• _Action item_: Write out all the data again, exactly.

-------

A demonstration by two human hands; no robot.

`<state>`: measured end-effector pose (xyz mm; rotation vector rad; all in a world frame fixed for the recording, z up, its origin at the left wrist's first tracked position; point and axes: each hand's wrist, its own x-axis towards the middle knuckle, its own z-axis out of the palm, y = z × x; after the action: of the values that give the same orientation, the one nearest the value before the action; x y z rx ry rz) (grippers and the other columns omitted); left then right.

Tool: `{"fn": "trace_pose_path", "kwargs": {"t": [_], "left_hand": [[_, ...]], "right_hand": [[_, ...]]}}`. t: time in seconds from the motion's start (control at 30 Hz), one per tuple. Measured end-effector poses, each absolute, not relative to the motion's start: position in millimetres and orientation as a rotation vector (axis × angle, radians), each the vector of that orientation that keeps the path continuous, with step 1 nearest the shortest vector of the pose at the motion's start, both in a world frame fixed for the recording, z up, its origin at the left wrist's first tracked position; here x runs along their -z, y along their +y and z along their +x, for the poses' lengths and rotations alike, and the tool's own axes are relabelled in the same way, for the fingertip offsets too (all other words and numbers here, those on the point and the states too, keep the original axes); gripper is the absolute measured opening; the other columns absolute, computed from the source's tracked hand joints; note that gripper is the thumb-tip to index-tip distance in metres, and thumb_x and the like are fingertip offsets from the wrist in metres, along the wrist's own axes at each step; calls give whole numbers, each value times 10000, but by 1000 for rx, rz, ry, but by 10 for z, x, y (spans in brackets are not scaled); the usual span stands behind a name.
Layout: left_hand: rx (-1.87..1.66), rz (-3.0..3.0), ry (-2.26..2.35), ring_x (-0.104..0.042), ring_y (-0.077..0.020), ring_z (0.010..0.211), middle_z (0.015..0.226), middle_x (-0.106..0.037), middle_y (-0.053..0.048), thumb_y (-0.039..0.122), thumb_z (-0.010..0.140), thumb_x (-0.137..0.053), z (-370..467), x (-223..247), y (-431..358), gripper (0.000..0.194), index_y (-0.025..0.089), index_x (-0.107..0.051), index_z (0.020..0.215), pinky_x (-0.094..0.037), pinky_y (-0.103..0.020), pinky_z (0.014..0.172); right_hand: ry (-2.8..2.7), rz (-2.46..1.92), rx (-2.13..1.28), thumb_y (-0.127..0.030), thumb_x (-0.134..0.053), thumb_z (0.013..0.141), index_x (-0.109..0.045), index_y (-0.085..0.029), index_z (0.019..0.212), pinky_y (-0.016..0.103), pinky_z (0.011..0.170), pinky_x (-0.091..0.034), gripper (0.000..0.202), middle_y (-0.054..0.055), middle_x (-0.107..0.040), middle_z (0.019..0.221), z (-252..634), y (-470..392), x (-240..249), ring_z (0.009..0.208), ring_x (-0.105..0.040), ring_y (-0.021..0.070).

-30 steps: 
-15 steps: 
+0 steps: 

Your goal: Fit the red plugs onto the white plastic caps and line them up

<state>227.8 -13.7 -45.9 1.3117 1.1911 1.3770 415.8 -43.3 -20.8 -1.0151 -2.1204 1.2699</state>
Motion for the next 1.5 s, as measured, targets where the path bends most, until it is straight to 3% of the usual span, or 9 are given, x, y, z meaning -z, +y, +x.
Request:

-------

• _Result of this exercise_:
A demonstration by two human hands; no robot.

`<state>`: measured end-effector pose (xyz mm; rotation vector rad; all in a world frame fixed for the recording, z up, its origin at the left wrist's first tracked position; point and axes: each hand's wrist, its own x-axis towards the middle knuckle, its own z-axis out of the palm, y = z × x; after the action: of the values that give the same orientation, the one nearest the value before the action; x y z rx ry rz) (grippers and the other columns omitted); left then right.

Tool: `{"fn": "trace_pose_path", "kwargs": {"t": [_], "left_hand": [[_, ...]], "right_hand": [[_, ...]]}}`. t: time in seconds from the motion's start (control at 30 Hz), one per tuple. Measured end-effector poses, each absolute, not relative to the motion's start: position in millimetres and orientation as a rotation vector (axis × angle, radians), each the vector of that orientation that keeps the path continuous, with step 1 nearest the shortest vector of the pose at the motion's start, both in a world frame fixed for the recording, z up, its origin at the left wrist's first tracked position; here x runs along their -z, y along their +y and z along their +x, for the poses' lengths and rotations alike, and the tool's own axes are relabelled in the same way, for the fingertip offsets too (all other words and numbers here, those on the point and the states too, keep the original axes); gripper is the absolute measured opening; the other columns absolute, computed from the source's tracked hand joints; note that gripper is the thumb-tip to index-tip distance in metres, and thumb_x and the like are fingertip offsets from the wrist in metres, along the wrist's own axes at each step; calls give whole numbers, each value times 10000, but by 1000 for rx, rz, ry, but by 10 for z, x, y (spans in brackets are not scaled); the usual span stands behind a name.
Layout: left_hand: rx (-1.87..1.66), rz (-3.0..3.0), ry (-2.26..2.35), ring_x (-0.104..0.042), ring_y (-0.077..0.020), ring_z (0.010..0.211), middle_z (0.015..0.226), middle_x (-0.106..0.037), middle_y (-0.053..0.048), thumb_y (-0.039..0.122), thumb_z (-0.010..0.140), thumb_x (-0.137..0.053), z (-370..467), x (-223..247), y (-431..358), gripper (0.000..0.194), index_y (-0.025..0.089), index_x (-0.107..0.051), index_z (0.020..0.215), pinky_x (-0.094..0.037), pinky_y (-0.103..0.020), pinky_z (0.014..0.172); right_hand: ry (-2.8..2.7), rz (-2.46..1.92), rx (-2.13..1.28), thumb_y (-0.127..0.030), thumb_x (-0.134..0.053), thumb_z (0.013..0.141), index_x (-0.109..0.045), index_y (-0.085..0.029), index_z (0.019..0.212), pinky_y (-0.016..0.103), pinky_z (0.011..0.170), pinky_x (-0.091..0.034), gripper (0.000..0.202), middle_y (-0.054..0.055), middle_x (-0.107..0.040), middle_z (0.019..0.221), z (-252..634), y (-470..392), x (-240..249), ring_z (0.009..0.208), ring_x (-0.105..0.040), ring_y (-0.021..0.070).

-30 steps: 
-15 steps: 
+0 steps: 

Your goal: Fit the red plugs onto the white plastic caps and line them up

<state>227.8 -13.7 -45.9 1.3117 1.1911 1.3770 415.8 -43.3 -20.8 -1.0151 -2.1204 1.2699</state>
Motion for the next 1.5 s, as measured, targets where the path bends most, until it is straight to 3% of the usual span, or 9 are given, x, y, z meaning -z, +y, +x.
Request:

The full answer has now been given.